王太子妃教育で各国について勉強していたわたしが分からないのも当たり前だ。そんな国、始めからなかったのだから。道理で外交官であるマロー侯爵も知らなかったわけだ。
「もしかしてマロー侯爵がそのことを?」
「ああ。爺があの後、気になって調べてくれたらしい。俺は忍び込んだ先である者たちの会話から知ってしまったことだけどな」
「また危ないことしてきたのね? だから狐のコンになってたの?」
「この姿だと相手の警戒が緩むんだ。忍び込んでもまず間諜だと疑われることはない」
「それでもこの間みたいに首に魔法具を付けられてしまう場合もあるのでしょう?」
「大丈夫だ。必ずおまえのもとに帰ってくる」
捕らわれたりしたら安心ならない。不安を訴えたわたしの膝に前足をかけてエドは円らな瞳で見上げてきた。うわあ。ずるい。そんな顔されたら何でも許してしまいそうだ。
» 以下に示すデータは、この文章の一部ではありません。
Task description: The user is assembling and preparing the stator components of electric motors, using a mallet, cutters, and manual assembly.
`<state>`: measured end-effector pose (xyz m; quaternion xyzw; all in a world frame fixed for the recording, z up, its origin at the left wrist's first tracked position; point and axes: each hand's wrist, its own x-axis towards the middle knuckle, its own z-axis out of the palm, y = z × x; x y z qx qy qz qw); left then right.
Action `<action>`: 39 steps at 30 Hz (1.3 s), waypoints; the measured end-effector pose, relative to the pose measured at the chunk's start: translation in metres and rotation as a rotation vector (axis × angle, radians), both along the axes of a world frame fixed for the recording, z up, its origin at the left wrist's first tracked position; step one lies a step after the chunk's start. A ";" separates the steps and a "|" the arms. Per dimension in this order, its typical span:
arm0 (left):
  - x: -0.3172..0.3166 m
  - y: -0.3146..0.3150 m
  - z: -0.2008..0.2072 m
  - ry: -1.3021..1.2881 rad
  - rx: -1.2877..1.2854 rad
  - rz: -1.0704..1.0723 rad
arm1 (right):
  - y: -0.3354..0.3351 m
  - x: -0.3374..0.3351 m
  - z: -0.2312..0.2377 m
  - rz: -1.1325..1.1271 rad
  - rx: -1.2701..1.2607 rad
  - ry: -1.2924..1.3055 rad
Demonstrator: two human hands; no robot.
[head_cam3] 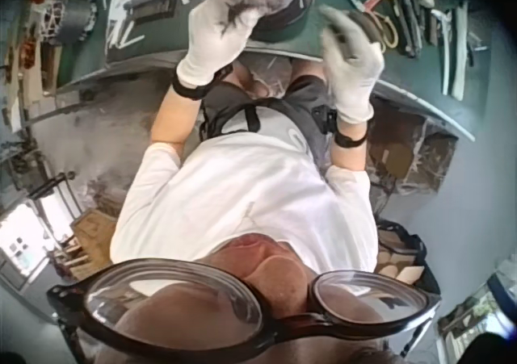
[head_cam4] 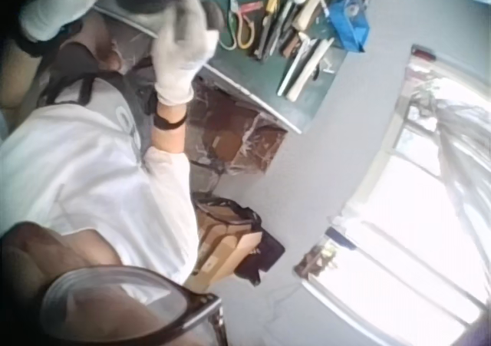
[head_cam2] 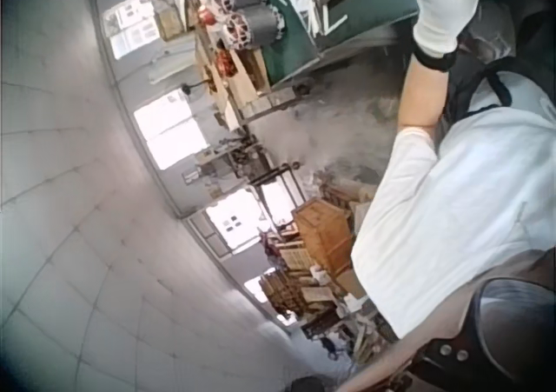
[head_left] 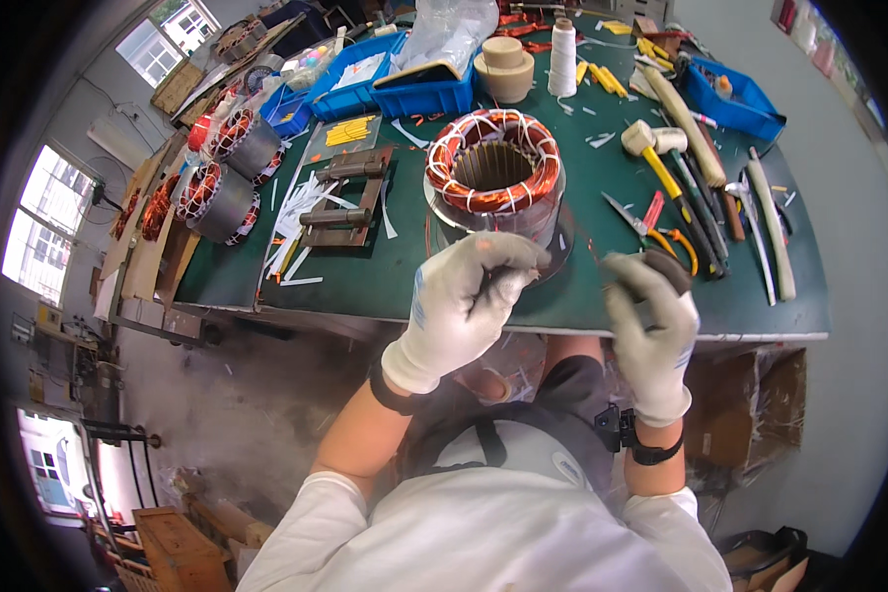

「あれはあの偽者王女が魔法具と知らずに俺の首にかけたんだ。俺を自分のペットにしようとしてな。まあ、今頃は必死にあの首輪を探してるみたいだぞ。そろそろ効果が切れるみたいだから」
「効果?」
「宰相が実は魔法省のある職員を買収してあの首輪を作らせたんだ。あれのおかげで王女はあの見目になれたから元の姿になったら困るだろうな」
「…?」
「いまは分からなくてもいい。後に嫌でも明らかになるからな」
エドは毛づくろいを始めた。それ以上、彼は話す気はなさそうだ。わたしは黙ってそれを見ていたがベッドのなかへと入り込もうとするエドを見て慌てた。
「エド。帰らないの?」
「ん。眠い。泊まって行く」
「泊まっていくって…」
「さ。寝るぞ」
布団のなかにもぐりこんだエドの周辺が大きく盛り上がる。どうやら布団のなかで元の姿に戻ったらしい。布団のなかから伸びてきた腕がわたしの腰を引き、わたしは布団のなかに引きずりこまれた。
「きゃっ…!」
わたしはエドの腕の中に囲いこまれ真剣な表情をしたエドに見下ろされていた。飴色した瞳がわたしを蕩かしそうな笑みを浮かべて見つめてくる。
「俺がつけたキスマーク。消えてしまったな」
エドの指で鎖骨の辺りを触れられるとくすぐったかった。再び彼の顔がわたしの胸元に落ちてきて焦りを覚える。彼に見惚れていたら寝巻きが肩までずり下げられていた。
「あ。だめ。だめ。だめぇったら」
わたしは彼がしそうなことが容易に想像出来て拒んだ。また痕を付けられたなら明日の朝、マーナに何を言われるか堪ったものじゃない。
「じゃあさ、痕を残さないから少しだけ味見させて?」
「へぇ…? ん、ん…!」
エドに唇を奪われてそのキスに応える形となったわたしは、彼の背に腕を回しかけて気が付いた。
「なんでエド。服着てないの?」
その答えは翌朝教えてもらうことになる。寝入るまでわたしは蕩けるように甘い夜を過ごしたのだった。